══ Given records ══
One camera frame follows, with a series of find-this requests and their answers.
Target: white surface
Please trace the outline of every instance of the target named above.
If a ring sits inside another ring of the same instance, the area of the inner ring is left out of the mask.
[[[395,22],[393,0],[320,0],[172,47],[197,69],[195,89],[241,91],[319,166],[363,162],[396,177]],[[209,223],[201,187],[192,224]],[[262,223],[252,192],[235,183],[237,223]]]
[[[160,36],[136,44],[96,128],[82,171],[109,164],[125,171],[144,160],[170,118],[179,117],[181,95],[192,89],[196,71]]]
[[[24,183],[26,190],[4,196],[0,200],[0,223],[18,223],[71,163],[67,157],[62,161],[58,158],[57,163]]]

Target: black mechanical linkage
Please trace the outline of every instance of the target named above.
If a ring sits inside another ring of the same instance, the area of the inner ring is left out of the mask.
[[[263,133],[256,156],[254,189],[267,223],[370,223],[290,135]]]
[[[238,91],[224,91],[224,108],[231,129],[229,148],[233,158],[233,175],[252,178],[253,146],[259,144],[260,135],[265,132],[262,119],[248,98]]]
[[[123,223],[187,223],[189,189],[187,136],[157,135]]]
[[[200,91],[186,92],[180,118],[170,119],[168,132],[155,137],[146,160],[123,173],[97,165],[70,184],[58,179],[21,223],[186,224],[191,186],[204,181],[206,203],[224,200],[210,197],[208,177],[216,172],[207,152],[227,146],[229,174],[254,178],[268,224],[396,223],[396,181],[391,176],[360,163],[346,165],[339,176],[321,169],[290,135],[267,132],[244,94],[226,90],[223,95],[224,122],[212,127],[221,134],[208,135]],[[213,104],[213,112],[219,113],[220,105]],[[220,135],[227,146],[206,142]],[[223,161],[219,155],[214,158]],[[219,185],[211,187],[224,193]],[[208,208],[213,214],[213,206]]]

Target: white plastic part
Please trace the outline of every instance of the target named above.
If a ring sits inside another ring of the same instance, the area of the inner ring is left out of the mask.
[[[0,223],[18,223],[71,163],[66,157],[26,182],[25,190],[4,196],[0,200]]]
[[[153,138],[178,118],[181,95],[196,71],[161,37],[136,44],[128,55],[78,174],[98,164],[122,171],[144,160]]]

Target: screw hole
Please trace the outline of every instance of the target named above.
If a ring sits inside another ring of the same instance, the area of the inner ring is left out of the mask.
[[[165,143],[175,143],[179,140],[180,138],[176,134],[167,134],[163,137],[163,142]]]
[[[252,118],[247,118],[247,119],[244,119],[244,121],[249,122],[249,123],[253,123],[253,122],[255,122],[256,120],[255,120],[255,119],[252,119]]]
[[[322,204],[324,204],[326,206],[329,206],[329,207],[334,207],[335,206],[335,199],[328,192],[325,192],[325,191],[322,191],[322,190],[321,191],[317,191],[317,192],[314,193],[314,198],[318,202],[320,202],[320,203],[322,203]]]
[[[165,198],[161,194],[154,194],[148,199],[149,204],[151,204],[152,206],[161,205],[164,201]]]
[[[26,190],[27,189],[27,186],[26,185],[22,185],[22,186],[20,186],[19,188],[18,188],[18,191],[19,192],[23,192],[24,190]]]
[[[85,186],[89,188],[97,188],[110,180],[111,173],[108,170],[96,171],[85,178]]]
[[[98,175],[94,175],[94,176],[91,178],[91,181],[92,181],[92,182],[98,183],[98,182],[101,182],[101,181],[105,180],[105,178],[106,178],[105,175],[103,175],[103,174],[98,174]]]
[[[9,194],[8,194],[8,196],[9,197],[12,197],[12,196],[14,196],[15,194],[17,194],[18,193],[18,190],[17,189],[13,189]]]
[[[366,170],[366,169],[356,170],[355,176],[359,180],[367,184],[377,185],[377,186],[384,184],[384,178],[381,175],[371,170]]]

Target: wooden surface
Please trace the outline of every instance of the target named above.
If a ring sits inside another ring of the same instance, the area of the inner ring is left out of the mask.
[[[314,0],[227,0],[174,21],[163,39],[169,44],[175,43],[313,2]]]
═══
Give back every entry exactly.

One camera frame follows, with a series of find-this requests and their answers.
Target: white surface
Please trace the outline of every instance of the target named above.
If a ring sits inside another ring of the same instance, the area of the inner ring is left out of the mask.
[[[395,22],[393,0],[320,0],[172,47],[197,69],[195,89],[241,91],[319,166],[363,162],[396,177]],[[209,223],[201,187],[192,224]],[[262,223],[252,192],[235,183],[237,223]]]
[[[160,36],[136,44],[96,128],[82,171],[109,164],[125,171],[144,160],[170,118],[179,117],[181,95],[192,89],[196,71]]]
[[[24,183],[26,190],[4,196],[0,200],[0,223],[18,223],[71,163],[67,157],[62,161],[58,158],[57,163]]]

Target: black mechanical linkage
Please trace the outline of every instance of the target named above.
If a ring sits inside another ring of the same instance, the area of the inner ring is left out of the mask.
[[[263,133],[256,156],[254,189],[267,223],[370,223],[290,135]]]
[[[238,91],[224,91],[224,108],[231,129],[229,148],[233,158],[233,175],[252,178],[253,146],[259,144],[260,135],[265,132],[262,119],[248,98]]]
[[[123,223],[187,223],[189,189],[187,136],[157,135]]]
[[[200,91],[186,92],[180,118],[170,119],[168,132],[155,137],[146,160],[123,173],[97,165],[70,184],[58,179],[21,223],[186,224],[191,186],[204,181],[206,203],[224,200],[210,197],[208,177],[216,172],[207,152],[227,146],[229,174],[254,178],[268,224],[396,223],[396,181],[391,176],[360,163],[346,165],[339,176],[321,169],[290,135],[267,132],[244,94],[226,90],[223,95],[224,122],[212,127],[221,134],[208,135]],[[213,104],[213,112],[219,113],[220,105]],[[220,135],[227,146],[206,142]],[[223,161],[219,155],[214,158]],[[219,185],[211,187],[224,193]],[[208,208],[213,214],[213,206]]]

Target: white plastic part
Please trace the outline of every instance of the target named above.
If a ring sits inside another ring of the same instance, the area of the inner ring is left out of the mask.
[[[0,223],[18,223],[71,163],[66,157],[26,182],[25,190],[4,196],[0,200]]]
[[[153,138],[178,118],[181,95],[196,71],[161,37],[136,44],[128,55],[78,174],[98,164],[122,171],[144,160]]]

Target: screw hole
Please trace the outline of every instance of the target named above.
If a ring sits inside another ring of the same instance, the area of the inner ring is left out of the mask.
[[[165,143],[175,143],[179,140],[180,138],[176,134],[167,134],[163,137],[163,142]]]
[[[252,118],[247,118],[247,119],[244,119],[244,121],[249,122],[249,123],[253,123],[253,122],[255,122],[256,120],[255,120],[255,119],[252,119]]]
[[[322,204],[324,204],[326,206],[329,206],[329,207],[334,207],[335,206],[335,199],[328,192],[325,192],[325,191],[322,191],[322,190],[321,191],[317,191],[317,192],[314,193],[314,198],[318,202],[320,202],[320,203],[322,203]]]
[[[165,198],[161,194],[154,194],[148,199],[149,204],[151,204],[152,206],[161,205],[164,201]]]
[[[26,190],[27,189],[27,186],[26,185],[22,185],[22,186],[20,186],[19,188],[18,188],[18,191],[19,192],[23,192],[24,190]]]
[[[85,186],[89,188],[97,188],[110,180],[111,173],[108,170],[96,171],[85,178]]]
[[[98,175],[94,175],[94,176],[91,178],[91,181],[92,181],[92,182],[98,183],[98,182],[101,182],[101,181],[105,180],[105,178],[106,178],[105,175],[103,175],[103,174],[98,174]]]
[[[9,194],[8,194],[8,196],[9,197],[12,197],[12,196],[14,196],[15,194],[17,194],[18,193],[18,190],[17,189],[13,189]]]
[[[366,170],[366,169],[356,170],[355,176],[359,180],[367,184],[377,185],[377,186],[384,184],[384,178],[381,175],[371,170]]]

Target: wooden surface
Please trace the outline of every instance of the target named above.
If a ring sits inside another ring of the same instance, the area of the inner ring is left out of the mask.
[[[314,0],[227,0],[174,21],[163,39],[169,44],[175,43],[313,2]]]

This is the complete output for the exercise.